Problem statement - Repeat the whole listing, keeping each line as it is.

Collected data -
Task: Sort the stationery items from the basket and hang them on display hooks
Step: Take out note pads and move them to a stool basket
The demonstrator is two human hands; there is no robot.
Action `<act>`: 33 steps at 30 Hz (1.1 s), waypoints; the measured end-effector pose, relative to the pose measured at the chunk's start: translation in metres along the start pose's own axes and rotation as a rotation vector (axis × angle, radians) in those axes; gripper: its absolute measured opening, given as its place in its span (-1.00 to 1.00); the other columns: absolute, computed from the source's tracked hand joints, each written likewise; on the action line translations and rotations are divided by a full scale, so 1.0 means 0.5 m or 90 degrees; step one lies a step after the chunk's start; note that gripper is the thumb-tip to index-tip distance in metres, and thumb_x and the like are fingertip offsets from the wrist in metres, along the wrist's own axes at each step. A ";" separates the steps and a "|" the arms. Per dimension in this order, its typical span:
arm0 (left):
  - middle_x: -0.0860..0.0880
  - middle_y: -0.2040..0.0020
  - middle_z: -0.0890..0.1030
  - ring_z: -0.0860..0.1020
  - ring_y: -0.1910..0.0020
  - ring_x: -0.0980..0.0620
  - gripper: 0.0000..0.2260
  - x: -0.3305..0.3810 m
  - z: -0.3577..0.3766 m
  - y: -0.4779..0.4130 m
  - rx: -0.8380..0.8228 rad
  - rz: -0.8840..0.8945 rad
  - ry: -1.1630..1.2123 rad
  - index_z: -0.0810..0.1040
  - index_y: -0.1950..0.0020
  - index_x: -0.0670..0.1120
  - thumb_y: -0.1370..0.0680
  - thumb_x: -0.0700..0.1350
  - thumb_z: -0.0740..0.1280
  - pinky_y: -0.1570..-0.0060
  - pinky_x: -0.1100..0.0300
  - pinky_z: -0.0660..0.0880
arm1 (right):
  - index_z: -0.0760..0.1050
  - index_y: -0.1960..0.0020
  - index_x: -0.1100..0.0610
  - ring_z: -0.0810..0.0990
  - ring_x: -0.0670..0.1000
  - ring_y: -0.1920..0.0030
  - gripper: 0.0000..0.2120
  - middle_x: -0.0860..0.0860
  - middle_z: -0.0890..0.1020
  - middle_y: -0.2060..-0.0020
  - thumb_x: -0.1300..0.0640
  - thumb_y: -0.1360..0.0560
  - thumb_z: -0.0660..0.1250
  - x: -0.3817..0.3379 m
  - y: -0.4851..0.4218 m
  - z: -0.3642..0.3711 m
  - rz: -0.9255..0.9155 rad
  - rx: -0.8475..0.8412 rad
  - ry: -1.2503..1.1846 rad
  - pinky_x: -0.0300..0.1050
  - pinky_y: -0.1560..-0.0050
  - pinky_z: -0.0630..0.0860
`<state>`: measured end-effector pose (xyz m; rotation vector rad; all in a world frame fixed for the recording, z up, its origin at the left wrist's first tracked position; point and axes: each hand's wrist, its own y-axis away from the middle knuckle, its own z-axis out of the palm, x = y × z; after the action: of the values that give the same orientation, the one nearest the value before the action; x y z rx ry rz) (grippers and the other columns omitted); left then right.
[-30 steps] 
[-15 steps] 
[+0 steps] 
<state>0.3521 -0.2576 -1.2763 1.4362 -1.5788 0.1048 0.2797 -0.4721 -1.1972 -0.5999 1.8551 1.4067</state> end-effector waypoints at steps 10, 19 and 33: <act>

Solution for this task -
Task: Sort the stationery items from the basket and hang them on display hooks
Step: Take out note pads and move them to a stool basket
The demonstrator is two human hands; there is no robot.
Action `<act>`: 33 steps at 30 Hz (1.1 s), waypoints; the measured end-effector pose, relative to the pose measured at the chunk's start: translation in metres along the start pose's own axes and rotation as a rotation vector (axis × angle, radians) in those axes; gripper: its absolute measured opening, given as its place in its span (-1.00 to 1.00); the other columns: absolute, computed from the source's tracked hand joints, each written likewise; on the action line translations and rotations are divided by a full scale, so 1.0 means 0.5 m or 90 degrees; step one lies a step after the chunk's start; note that gripper is the thumb-tip to index-tip distance in metres, and thumb_x and the like are fingertip offsets from the wrist in metres, along the wrist's own axes at each step. A ";" separates the steps and a "|" the arms. Per dimension in this order, its typical span:
arm0 (left):
  - middle_x: -0.0860..0.0880
  - middle_y: -0.2040..0.0020
  - middle_z: -0.0890..0.1030
  - ring_z: -0.0860..0.1020
  - ring_y: -0.1910..0.0020
  - ring_x: -0.0980..0.0620
  - gripper: 0.0000..0.2260
  - x: -0.3305..0.3810 m
  - z: -0.3577..0.3766 m
  - y: -0.4779..0.4130 m
  - rx: -0.8380..0.8228 rad
  - rz: -0.8840..0.8945 rad
  - ry: -1.1630..1.2123 rad
  - index_z: -0.0810..0.1040
  - index_y: -0.1950..0.0020
  - index_x: -0.0670..0.1120
  - thumb_y: -0.1370..0.0680
  - thumb_x: -0.0700..0.1350
  - thumb_z: -0.0740..0.1280
  - pinky_y: -0.1570..-0.0060
  - pinky_x: -0.1100..0.0300
  - pinky_z: -0.0660..0.0880
arm1 (right):
  - index_z: -0.0760..0.1050
  - index_y: -0.1960..0.0020
  - index_x: -0.1100..0.0610
  - ring_z: -0.0810..0.0990
  - ring_x: -0.0670..0.1000
  - ring_y: -0.1920..0.0030
  - gripper: 0.0000..0.2120
  - middle_x: -0.0860..0.0860
  - middle_z: -0.0890..0.1020
  - middle_y: -0.2060..-0.0020
  - thumb_x: -0.1300..0.0640
  - thumb_y: -0.1360..0.0560
  - thumb_z: -0.0660..0.1250
  - x: -0.3817..0.3379 m
  - y: -0.4851..0.4218 m
  - z: -0.3642..0.3711 m
  - rz: -0.9255..0.9155 rad
  - rx: -0.8475..0.8412 rad
  - ry: -1.2503..1.1846 rad
  - pinky_x: -0.0300..0.1050
  - pinky_y: -0.1560..-0.0050
  - pinky_z: -0.0630..0.0860
`<state>`: measured end-effector pose (xyz m; rotation vector rad; all in a world frame fixed for the recording, z up, its origin at the left wrist's first tracked position; point and axes: each hand's wrist, its own y-axis away from the middle knuckle, its own z-axis out of the palm, x = y × z; after the action: of the values that give the same orientation, the one nearest the value before the action; x y z rx ry rz) (grippers and the other columns omitted); left then right.
[-30 steps] 
[-15 steps] 
[+0 steps] 
<state>0.3521 -0.2576 -1.2763 1.4362 -1.5788 0.1048 0.2797 -0.4721 -1.1972 -0.5999 1.8551 1.4067</state> end-effector waypoints at steps 10, 19 and 33: <act>

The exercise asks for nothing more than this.